Most genes in the mitochondrial genome, Johnston and Williams found, are used for building mitochondrial ribosomes. As we said above, the protein-building ribosome is the great link between the genes in DNA and the proteins for which they carry the blueprints. The proteins manufactured in the mitochondria are predominantly those in the electron transport chain—a series of enzymes at the heart of a mitochondrion’s energy-producing function. Thus, each of the many mitochondria in a cell has local control of its energy production because it has the ribosomal genes to do so, rather than having to rely on central control from the nucleus. This would seem to be a great advantage. Johnston and Williams also found that mitochondrial genes have a composition that seems unusually resistant to damage.13

Does the data speak for itself?

Does the data speak for itself? Nothing about this data supports evolution; the evolutionary conclusions spring from the presuppositions of the researchers. Just as it turns out that the mitochondria are not really leaky sheds, so the evolutionary story of how mitochondria evolved—though propped up by claims about the complexity of the cells that adopted them and the remarkable design that evolved again and again—is like a broken cistern that can hold no water.14 What we see in their discoveries is not how mitochondria evolved. Instead, we gain greater insight into the irreducible complexity that shouts against the possibility of their ever having evolved, much less of having evolved over and over again. We have here a glimpse into the wonderful design of mitochondria by a wise Creator.

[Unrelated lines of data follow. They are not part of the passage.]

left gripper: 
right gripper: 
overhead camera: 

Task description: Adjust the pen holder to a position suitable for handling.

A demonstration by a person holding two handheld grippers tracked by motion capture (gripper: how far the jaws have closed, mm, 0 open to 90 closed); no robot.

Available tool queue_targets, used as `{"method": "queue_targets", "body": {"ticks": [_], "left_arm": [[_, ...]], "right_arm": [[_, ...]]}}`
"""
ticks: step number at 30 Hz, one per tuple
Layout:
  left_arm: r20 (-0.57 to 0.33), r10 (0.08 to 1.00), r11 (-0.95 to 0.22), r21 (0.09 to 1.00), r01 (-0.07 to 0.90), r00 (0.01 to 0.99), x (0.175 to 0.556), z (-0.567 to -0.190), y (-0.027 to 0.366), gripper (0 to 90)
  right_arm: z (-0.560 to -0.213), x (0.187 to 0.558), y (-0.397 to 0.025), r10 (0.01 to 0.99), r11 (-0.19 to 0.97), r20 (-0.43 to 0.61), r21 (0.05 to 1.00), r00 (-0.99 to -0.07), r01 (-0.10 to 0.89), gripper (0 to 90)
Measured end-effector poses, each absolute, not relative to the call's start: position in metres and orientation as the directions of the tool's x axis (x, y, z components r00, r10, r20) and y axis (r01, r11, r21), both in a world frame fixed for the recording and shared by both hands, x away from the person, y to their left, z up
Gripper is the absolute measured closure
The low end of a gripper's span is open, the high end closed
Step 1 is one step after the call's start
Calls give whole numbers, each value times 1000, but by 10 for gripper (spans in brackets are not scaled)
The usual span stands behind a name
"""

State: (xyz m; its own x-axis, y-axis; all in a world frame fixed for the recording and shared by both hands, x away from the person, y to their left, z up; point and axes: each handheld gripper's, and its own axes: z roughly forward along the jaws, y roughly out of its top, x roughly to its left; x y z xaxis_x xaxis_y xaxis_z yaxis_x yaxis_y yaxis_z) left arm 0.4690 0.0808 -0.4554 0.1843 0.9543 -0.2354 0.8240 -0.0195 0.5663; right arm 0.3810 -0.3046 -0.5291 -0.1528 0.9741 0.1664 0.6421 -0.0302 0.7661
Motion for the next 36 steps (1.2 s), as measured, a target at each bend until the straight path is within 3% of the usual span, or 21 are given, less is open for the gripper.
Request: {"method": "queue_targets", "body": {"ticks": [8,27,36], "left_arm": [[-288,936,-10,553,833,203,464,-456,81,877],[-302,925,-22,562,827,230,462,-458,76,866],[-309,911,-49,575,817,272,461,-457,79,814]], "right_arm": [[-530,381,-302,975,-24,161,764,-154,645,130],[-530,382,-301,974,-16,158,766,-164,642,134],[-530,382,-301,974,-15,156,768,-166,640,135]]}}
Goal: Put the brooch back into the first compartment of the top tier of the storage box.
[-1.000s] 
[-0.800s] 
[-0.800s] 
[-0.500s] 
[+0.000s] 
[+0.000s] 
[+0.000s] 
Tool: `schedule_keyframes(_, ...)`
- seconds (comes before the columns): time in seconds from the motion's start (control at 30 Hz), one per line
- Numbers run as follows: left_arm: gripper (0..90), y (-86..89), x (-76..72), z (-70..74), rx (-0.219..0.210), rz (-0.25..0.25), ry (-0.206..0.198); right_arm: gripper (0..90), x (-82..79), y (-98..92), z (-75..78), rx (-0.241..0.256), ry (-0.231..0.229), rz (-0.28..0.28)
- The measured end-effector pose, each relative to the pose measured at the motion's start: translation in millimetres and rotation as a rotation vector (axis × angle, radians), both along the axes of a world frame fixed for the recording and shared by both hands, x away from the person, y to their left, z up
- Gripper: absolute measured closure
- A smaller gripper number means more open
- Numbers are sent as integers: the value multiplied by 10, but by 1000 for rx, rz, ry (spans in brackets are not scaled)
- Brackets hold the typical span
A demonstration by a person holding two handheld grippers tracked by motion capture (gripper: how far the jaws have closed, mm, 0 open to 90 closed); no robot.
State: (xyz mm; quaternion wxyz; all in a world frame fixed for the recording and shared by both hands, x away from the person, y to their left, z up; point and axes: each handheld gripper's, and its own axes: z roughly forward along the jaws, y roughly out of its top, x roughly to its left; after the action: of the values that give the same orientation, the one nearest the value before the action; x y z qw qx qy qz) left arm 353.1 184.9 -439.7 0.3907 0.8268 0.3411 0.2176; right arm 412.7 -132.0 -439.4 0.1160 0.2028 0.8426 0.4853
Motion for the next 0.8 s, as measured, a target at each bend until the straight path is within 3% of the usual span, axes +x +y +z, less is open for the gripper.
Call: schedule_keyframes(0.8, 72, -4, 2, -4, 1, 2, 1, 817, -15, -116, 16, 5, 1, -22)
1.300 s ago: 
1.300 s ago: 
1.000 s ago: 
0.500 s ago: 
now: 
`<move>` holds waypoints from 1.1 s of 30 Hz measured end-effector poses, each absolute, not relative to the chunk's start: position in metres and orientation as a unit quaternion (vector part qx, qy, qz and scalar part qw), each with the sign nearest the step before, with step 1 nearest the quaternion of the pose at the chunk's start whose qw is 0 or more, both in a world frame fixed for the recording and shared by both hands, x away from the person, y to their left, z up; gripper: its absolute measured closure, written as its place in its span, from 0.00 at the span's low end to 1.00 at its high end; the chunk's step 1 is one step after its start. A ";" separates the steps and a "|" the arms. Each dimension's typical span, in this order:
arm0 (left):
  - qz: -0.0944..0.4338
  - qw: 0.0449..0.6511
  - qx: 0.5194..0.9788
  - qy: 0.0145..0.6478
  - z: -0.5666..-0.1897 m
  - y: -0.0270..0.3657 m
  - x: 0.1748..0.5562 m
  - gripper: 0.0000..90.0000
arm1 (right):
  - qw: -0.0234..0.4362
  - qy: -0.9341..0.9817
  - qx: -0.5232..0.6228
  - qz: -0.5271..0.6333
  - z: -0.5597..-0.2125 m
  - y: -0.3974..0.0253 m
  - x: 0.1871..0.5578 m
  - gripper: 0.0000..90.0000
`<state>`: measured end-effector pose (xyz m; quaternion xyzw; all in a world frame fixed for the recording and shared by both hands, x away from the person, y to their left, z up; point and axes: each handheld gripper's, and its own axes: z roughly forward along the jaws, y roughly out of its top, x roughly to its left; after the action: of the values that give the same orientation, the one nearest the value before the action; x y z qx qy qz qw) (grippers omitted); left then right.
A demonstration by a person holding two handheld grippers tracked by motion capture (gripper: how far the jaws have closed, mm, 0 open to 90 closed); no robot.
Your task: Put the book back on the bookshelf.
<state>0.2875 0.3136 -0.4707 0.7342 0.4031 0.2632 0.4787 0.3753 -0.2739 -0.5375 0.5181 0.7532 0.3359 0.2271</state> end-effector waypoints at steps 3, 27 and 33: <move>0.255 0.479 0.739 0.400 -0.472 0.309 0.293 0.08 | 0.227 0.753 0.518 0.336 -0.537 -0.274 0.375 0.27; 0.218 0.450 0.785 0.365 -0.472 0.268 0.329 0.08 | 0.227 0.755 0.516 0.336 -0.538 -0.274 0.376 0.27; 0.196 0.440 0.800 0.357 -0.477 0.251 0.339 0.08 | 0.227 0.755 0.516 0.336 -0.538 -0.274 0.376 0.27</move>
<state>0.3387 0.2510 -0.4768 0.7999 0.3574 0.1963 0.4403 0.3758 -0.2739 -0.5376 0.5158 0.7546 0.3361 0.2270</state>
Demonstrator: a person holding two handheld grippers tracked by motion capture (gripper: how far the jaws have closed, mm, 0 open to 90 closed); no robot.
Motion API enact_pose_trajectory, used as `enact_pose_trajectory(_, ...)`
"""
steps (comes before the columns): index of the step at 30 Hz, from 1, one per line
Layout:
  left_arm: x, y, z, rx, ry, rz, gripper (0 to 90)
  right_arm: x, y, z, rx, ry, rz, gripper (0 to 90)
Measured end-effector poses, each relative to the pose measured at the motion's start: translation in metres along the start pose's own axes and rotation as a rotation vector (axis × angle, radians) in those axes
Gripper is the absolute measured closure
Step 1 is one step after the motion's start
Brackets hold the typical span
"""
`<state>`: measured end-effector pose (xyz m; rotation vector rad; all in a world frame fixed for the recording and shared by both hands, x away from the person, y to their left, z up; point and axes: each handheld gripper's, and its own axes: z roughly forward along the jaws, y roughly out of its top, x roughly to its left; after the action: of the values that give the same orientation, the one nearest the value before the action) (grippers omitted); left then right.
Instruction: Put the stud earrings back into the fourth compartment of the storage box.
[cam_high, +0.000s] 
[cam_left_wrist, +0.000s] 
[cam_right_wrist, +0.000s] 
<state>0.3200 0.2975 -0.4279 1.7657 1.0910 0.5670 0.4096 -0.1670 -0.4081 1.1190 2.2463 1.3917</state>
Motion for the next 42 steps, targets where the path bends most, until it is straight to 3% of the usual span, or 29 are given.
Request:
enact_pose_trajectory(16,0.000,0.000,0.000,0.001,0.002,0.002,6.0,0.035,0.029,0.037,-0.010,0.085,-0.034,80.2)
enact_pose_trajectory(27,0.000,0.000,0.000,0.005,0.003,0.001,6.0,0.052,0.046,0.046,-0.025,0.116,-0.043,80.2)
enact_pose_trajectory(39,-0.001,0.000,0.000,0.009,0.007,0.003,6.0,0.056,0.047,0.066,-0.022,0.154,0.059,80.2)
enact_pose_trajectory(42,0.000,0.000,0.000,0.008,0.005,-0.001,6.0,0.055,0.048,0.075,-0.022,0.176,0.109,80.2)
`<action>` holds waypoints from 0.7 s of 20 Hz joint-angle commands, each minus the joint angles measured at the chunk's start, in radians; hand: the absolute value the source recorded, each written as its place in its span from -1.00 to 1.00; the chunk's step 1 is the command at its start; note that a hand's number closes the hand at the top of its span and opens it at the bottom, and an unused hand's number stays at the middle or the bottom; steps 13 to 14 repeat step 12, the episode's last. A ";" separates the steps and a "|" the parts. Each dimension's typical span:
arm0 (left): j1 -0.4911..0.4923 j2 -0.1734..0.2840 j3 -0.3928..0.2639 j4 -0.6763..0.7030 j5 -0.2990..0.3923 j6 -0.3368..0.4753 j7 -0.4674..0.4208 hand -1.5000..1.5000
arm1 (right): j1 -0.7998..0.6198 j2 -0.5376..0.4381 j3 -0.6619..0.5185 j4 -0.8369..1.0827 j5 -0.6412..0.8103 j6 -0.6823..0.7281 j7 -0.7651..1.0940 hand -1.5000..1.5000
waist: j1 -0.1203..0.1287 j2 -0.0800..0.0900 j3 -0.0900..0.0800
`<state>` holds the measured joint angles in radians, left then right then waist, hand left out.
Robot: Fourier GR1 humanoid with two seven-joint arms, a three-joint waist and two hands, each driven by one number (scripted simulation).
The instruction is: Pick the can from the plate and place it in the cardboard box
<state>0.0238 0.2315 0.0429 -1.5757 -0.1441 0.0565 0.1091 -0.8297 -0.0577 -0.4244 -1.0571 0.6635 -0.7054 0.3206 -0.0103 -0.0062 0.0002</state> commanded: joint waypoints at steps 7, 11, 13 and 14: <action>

What researchers are learning about how mitochondria are designed—not about how they supposedly evolved—may ultimately help medical researchers discover ways to help people with mitochondrial diseases. The cellular processes that keep us alive—and that go so very wrong sometimes in this sin-cursed world—were created by God in the fully functional “very good” (Genesis 1:31) world in the beginning, about 6,000 years ago, without evolution. God created all things good, but in the wake of man’s rebellion against Him, sickness and death entered our world. Yet on balance, most of the systems God designed mercifully still work quite well. The more we learn about cellular structures like mitochondria, the more we should be able to see the wisdom and creativity of our Creator.